Babel: El apocalipsis de las linguas francas

CRÍTICA: En el Teatro Marquina hasta 6 de enero

Estuvimos en el Teatro Marquina viendo Babel. Aprovecha, antes de que se vaya el 6 de enero.
 

Solamente lo provocativo está llamado a la grandeza. Soy consciente de los problemas que entraña semejante aserto, pero lo sostengo, porque también la testarudez es una forma de coherencia. Los problemas de los que hablo: que lo provocativo es hoy al mismo tiempo todo que nada, visto que todos los persiguen y comprobado que pocos lo alcanzan. Algo similar, y este es el segundo problema de mi frase tajante, ocurre con la grandeza, cuya más fantástica e irónica cualidad es la desaparecer cuando en todas partes se la observa. “Babel”, el texto de Andrew Bovell que Pedro Costa ha adaptado y que Tamzin Townsend está dirigiendo en el Teatro Marquina de Madrid, es una obra provocadora. Su tesis: que lo de los sentimientos como lenguaje internacional es poco más que una patraña. No me digan que no es grande.

En el cartel, con los actores Aitana Sánchez Gijón, Pilar Castro, Pedro Casablanc y Jorge Bosch, la obra se presenta a sí misma como un “thriller de amor, sexo y desengaño”. Seguramente es todo eso, y no soy yo quién para discutirle al cartelista.

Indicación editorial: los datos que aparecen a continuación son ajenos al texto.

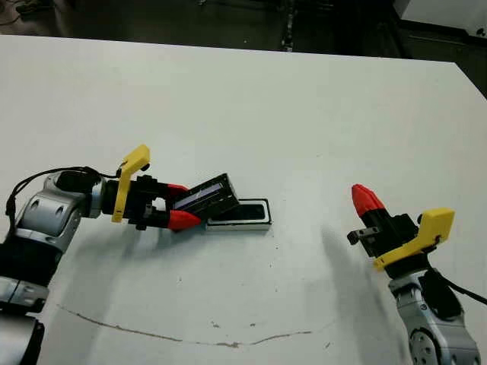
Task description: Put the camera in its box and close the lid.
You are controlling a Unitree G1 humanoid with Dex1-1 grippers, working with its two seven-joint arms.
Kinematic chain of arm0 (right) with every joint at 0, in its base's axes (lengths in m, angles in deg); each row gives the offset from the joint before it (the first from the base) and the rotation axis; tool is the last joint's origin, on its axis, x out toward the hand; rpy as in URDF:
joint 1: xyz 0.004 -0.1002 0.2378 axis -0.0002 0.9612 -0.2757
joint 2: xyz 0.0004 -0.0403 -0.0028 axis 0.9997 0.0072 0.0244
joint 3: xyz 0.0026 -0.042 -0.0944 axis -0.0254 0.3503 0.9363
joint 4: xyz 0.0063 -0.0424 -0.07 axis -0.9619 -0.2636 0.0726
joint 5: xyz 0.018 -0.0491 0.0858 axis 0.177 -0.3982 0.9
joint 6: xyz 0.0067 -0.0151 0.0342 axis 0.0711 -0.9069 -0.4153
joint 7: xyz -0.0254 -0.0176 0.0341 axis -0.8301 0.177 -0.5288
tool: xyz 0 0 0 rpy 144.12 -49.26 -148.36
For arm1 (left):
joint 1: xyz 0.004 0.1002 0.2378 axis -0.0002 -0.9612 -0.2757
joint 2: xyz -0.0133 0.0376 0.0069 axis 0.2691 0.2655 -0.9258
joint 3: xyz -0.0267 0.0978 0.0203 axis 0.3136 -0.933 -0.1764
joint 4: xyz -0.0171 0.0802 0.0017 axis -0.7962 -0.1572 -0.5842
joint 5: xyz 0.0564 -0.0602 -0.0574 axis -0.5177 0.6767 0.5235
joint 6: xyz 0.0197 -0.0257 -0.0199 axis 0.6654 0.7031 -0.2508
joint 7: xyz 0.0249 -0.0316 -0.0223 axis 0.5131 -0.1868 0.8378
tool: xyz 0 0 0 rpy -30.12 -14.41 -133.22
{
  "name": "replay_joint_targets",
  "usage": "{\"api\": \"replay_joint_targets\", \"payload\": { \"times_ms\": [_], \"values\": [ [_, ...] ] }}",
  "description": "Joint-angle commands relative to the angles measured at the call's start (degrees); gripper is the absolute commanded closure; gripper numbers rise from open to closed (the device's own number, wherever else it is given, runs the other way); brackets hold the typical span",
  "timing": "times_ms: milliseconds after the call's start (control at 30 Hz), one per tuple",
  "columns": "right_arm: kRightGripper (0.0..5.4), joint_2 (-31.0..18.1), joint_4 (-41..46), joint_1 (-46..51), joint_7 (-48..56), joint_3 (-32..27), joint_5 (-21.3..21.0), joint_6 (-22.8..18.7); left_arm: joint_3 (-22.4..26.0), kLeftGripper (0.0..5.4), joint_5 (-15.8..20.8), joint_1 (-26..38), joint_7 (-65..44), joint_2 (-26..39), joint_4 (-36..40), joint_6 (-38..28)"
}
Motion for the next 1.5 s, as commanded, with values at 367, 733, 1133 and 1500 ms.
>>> {"api": "replay_joint_targets", "payload": {
  "times_ms": [367,733,1133,1500],
  "values": [
    [5.4,-0.49,-0.08,0.31,-0.47,0.12,-0.29,0.1,-1.81,2.24,0.48,-3.06,-1.62,-1.08,2.14,-0.85],
    [5.4,-0.4,-0.44,0.28,0.17,-0.01,0.38,0.6,-3.53,2.24,-1.22,-2.97,-0.44,-3.34,0.36,-2.96],
    [5.4,-0.53,0.07,0.49,-0.3,0.04,0.02,0.16,-7.82,2.24,-5.14,-0.17,1.02,-6.53,-3.96,-4.07],
    [5.4,-0.58,1.02,0.3,-0.69,0.18,0.79,-1.42,-10.26,2.24,-6.98,2.99,0.37,-8.76,-7.07,-4.59]
  ]
}}
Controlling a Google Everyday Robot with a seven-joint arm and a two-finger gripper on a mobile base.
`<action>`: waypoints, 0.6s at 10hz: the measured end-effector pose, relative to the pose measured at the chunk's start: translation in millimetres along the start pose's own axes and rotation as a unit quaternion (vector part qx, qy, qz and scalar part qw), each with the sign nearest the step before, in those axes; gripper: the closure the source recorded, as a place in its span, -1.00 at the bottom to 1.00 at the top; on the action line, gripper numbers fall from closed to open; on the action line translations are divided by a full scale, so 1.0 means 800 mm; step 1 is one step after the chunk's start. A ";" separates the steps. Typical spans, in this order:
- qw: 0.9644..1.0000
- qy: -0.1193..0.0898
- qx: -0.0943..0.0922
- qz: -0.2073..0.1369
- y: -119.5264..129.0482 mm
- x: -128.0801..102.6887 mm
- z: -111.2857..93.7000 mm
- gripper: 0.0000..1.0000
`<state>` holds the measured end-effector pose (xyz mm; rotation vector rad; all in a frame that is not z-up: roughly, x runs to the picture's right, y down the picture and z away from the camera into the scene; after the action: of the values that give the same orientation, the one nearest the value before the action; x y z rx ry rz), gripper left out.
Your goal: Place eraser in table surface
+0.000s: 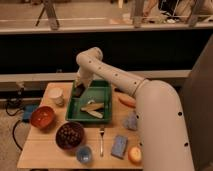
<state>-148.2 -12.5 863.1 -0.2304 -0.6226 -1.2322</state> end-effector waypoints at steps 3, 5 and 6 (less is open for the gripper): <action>0.998 -0.011 0.015 -0.060 -0.065 -0.057 0.013 0.97; 0.993 -0.029 0.032 -0.113 -0.125 -0.107 0.025 0.97; 0.989 -0.039 0.041 -0.139 -0.149 -0.130 0.027 0.97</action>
<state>-286.0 42.3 803.4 -0.1247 -0.7916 -1.4669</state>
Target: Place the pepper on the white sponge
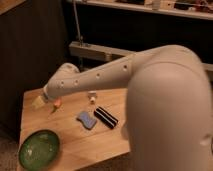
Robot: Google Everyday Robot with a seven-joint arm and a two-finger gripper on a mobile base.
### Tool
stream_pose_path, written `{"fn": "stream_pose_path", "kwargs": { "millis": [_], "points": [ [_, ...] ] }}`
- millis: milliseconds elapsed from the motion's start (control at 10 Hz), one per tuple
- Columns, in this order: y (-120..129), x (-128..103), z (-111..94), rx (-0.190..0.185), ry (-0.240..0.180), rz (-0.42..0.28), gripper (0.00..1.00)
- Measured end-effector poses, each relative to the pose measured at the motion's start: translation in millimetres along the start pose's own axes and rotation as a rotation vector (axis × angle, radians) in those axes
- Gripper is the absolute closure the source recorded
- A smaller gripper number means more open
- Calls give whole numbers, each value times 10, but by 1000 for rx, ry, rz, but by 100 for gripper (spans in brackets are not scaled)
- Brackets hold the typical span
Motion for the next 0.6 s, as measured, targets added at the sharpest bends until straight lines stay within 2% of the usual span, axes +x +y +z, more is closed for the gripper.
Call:
{"fn": "stream_pose_path", "kwargs": {
  "millis": [200, 300, 500, 600],
  "points": [
    [-185, -339, 416, 56, 85, 27, 20],
    [-334, -416, 566, 69, 108, 49, 20],
    [-646, -471, 849, 71, 146, 103, 20],
    [-788, -453, 912, 69, 156, 124, 20]
  ]
}}
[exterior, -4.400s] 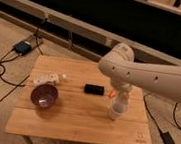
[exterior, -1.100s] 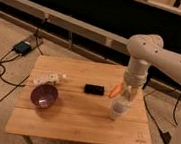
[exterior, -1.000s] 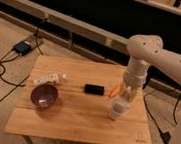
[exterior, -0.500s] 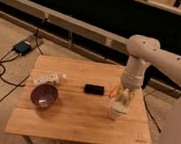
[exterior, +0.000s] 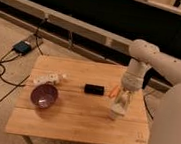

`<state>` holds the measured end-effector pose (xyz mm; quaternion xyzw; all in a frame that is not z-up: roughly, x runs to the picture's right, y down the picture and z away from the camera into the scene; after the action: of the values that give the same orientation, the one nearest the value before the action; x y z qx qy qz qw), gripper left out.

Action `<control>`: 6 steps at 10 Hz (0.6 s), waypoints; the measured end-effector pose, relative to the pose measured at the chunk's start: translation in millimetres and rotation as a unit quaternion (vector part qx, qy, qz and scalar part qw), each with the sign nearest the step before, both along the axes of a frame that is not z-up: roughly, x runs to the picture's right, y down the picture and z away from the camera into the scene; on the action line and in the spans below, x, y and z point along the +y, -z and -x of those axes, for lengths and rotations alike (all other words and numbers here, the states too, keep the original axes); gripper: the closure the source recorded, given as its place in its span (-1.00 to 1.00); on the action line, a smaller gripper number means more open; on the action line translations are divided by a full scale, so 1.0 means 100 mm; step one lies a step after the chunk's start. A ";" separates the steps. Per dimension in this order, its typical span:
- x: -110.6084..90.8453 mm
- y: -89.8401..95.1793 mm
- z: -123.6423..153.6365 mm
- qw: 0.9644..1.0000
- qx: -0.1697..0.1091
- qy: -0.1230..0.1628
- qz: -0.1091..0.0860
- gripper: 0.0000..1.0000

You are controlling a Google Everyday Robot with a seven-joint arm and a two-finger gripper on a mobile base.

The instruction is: Place the white sponge in the ceramic cup

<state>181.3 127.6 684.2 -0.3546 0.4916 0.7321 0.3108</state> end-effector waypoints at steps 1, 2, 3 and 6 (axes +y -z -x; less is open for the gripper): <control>0.00 -0.03 0.00 1.000 0.002 -0.010 -0.004 1.00; 0.00 -0.05 -0.01 1.000 0.009 -0.027 -0.007 1.00; -0.01 -0.05 -0.02 0.998 0.017 -0.057 -0.012 1.00; -0.04 0.00 0.00 0.992 0.014 -0.125 -0.023 1.00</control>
<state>181.0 124.0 684.7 -0.3961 0.4309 0.7809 0.2180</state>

Pero desde luego es mucho más que eso. “Babel”, ya desde su título, es una metáfora de la ininteligibilidad de los sentimientos. No sólo de los sentimientos ajenos, que ese es tema común y trabajado por la dramaturgia, sino de los propios sentimientos. En definitiva, “Babel” es una falsación de la teoría que concibe los sentimientos como el última y el único código clave que les queda a la personas. Visto desde otro lado, es una interpretación descarnada y bastante contemporánea en lo que de cínica tiene, de la realidad como galimatías. Pero más todavía: no uno de esos galimatías que imaginamos cincelados, y fijados por tanto, en una piedra, sino un galimatías dinámico, en movimiento, en crecimiento imparable.

Podría decirse, y así se sostiene generalmente, que el eje argumental de “Babel” es la desaparición de una mujer, pero no estoy excesivamente de acuerdo con la interpretación. En consonancia con su talante contemporáneo, y en este caso contemporaneidad significa inevitable complejidad, “Babel” no tiene eje argumental. La desaparición de la mujer es un catalizador más que una lanzadera. Esto tiene mucho que ver, sigo pirueteando en el vacío, con la complejidad de los nueve personajes que componen la obra. Iba a escribir ‘que pueblan la obra’, pero me he contenido: ‘componen’ es mucho más exacto. Cada uno de ellos, desde los dos matrimonios en crisis hasta un obsesivo coleccionista de recuerdos, pasando por una mujer alérgica a la responsabilidad o un ambiguo hombre normal en circunstancias extraordinarias, carga con su propia historia y es por eso que todos tienen la profundidad, la tridimensionalidad, que los hace humanos.

Si uno ve que “Babel” cuenta con nueve personajes y con sólo cuatro actores, pronto llegará a la conclusión de que a estos últimos les toca reto. Lo que uno no puede llegar a saber si no los ve sobre el escenario es la brillantez con que los cuatro superan el trago. Aitana Sánchez Gijón da vida a dos mujeres muy diferentes entre sí que, curiosamente, le van bien a su anatomía leve y a su voz; Pilar Castro tiene, sobre todo con Marta, uno de los personajes que interpreta, momentos de enorme relieve. Pedro Casablanc tiene la virtud de acertar siempre con la textura que ha de darle a cada personaje, y en “Babel” no hace una excepción. Jorge Bosch, por su parte, domina con absoluta solvencia el complicado registro a medio camino entre lo profundo y lo banal, sin ser del todo una de las dos cosas.

Al texto sobresaliente y al soberbio trabajo actoral se suma la lúcida propuesta de una Tamzin Townsend que genera el consenso que merece: su montaje, con escenografía potentísima de Eduardo Moreno, juega en todo momento con los planos espaciales, con las luces y las veladuras, con los sonidos y con las imágenes. Es decir, que se mueve cómodamente en el terreno que es preciso pisar para ser capaz de hablar de la complejidad de los asuntos humanos y lanzar un mensaje tan contundente como duro: que ya no nos quedan linguas francas.